An android looks into a mirror and can't figure out what or who it is.

AI agents help enterprise operations move beyond simple automation to autonomous decision-making and action execution. But unlike traditional software bots, AI agents are digital actors capable of operating independently because they can reason, plan, and interact dynamically with systems and users.

Because of these qualities, AI agents fall between human identities and traditional machine identities. They are an entirely new identity class that requires governance models designed specifically for agentic behavior.

Traditional identity and access management (IAM), privileged access management (PAM), and API security controls were designed for static applications and predictable user behavior.

AI agents, however, continuously adapt their behavior according to context, chain decisions autonomously, and interface with multiple systems in real time — all actions that can create significant risks and which cannot be governed using static permissions and login-time authorization alone.

Runtime-first identity controls are essential to making certain that AI agents operate within policy, maintain accountability, and do not become overprivileged attack surfaces.

"Enterprises need to ensure that every AI agent operates under its own identity — never a human's — so that every action is accountable and governed," says a recent Ping Identity eBook. "Trust in the agent economy begins with identity."

The four classes of AI agents and how identity differs for each

Ping Identity identifies four broad categories of AI agents, each requiring distinct identity and governance approaches.

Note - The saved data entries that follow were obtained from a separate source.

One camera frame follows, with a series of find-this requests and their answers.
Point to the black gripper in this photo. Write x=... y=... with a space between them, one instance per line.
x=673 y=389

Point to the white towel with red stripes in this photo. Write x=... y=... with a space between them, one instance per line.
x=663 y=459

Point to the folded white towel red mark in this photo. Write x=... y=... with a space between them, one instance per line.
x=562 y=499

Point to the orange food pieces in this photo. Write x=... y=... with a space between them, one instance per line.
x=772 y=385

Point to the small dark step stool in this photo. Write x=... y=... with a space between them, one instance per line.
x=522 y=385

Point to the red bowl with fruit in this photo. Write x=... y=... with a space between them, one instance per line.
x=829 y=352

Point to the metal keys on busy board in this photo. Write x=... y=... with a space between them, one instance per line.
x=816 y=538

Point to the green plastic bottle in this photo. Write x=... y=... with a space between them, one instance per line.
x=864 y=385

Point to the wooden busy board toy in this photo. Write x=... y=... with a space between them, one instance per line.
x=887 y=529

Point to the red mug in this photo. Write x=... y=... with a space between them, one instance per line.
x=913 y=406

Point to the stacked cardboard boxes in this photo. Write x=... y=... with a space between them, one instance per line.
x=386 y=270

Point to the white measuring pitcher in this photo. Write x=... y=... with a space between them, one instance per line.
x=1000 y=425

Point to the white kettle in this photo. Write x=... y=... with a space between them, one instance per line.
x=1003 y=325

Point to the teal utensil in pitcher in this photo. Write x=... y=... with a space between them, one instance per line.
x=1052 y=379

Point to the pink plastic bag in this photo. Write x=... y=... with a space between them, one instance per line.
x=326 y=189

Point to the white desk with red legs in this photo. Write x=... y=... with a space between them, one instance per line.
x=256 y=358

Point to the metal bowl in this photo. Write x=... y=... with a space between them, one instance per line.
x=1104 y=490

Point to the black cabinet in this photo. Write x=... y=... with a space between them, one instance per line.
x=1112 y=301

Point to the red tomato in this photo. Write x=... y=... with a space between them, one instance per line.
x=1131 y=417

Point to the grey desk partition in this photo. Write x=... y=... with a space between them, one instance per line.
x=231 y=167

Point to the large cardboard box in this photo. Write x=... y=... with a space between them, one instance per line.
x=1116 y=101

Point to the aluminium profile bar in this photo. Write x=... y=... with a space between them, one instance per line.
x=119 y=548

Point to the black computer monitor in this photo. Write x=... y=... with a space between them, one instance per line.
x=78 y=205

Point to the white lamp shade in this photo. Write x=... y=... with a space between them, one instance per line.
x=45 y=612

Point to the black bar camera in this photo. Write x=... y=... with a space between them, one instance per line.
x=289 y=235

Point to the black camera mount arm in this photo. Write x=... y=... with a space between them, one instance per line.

The first is the personal agent. These are user-owned assistants that act externally on behalf of individuals, such as travel planners, shopping agents, or tax-preparation assistants. Because they operate outside enterprise trust boundaries, organizations must authenticate personal agents as separate identities while securely verifying delegated authority from the user.

The second category is the digital assistant for consumers. These enterprise-managed agents interact directly with customers in the form of chatbots, banking assistants, or service agents. Because digital assistants for consumers may access sensitive customer information or initiate transactions, they require enterprise-issued identities, scoped permissions, and auditable activity logs.

Third are workforce digital assistants that operate internally to support employees. These agents may automate HR requests, onboarding tasks, or financial workflows. Because they operate within enterprise trust boundaries, they require governance similar to that of workforce identities, including role-based access, continuous monitoring, and auditability.

Finally, digital workers represent the most autonomous class of AI agents. These execute complex business processes such as inventory management, compliance monitoring, and multi-system orchestration. Their high degree of autonomy makes persistent, verifiable identity essential to maintaining accountability and operational control.

Why runtime authorization is critical to governing agentic AI actions

Traditional IAM systems rely heavily on static roles, long-lived credentials, and login-time authentication. But these approaches are not enough to govern AI agents because agentic behavior is dynamic, contextual, and continuous.

Runtime authorization evaluates every action an agent takes in real time against current context, risk, task intent, and delegated authority. This approach is necessary because AI agents can make decisions independently and rapidly escalate privileges or interact with sensitive systems without human intervention.

Ping Identity emphasizes four foundational principles for governing agentic identities:

  • Delegate instead of impersonate
  • Enforce least privilege
  • Maintain human oversight
  • Ensure that every action is auditable

Sharing of static, long-lived credentials is very risky because it breaks auditability and lets agents impersonate users directly. Instead, agents should be granted scoped, short-lived delegated access tokens tied to specific tasks and policies.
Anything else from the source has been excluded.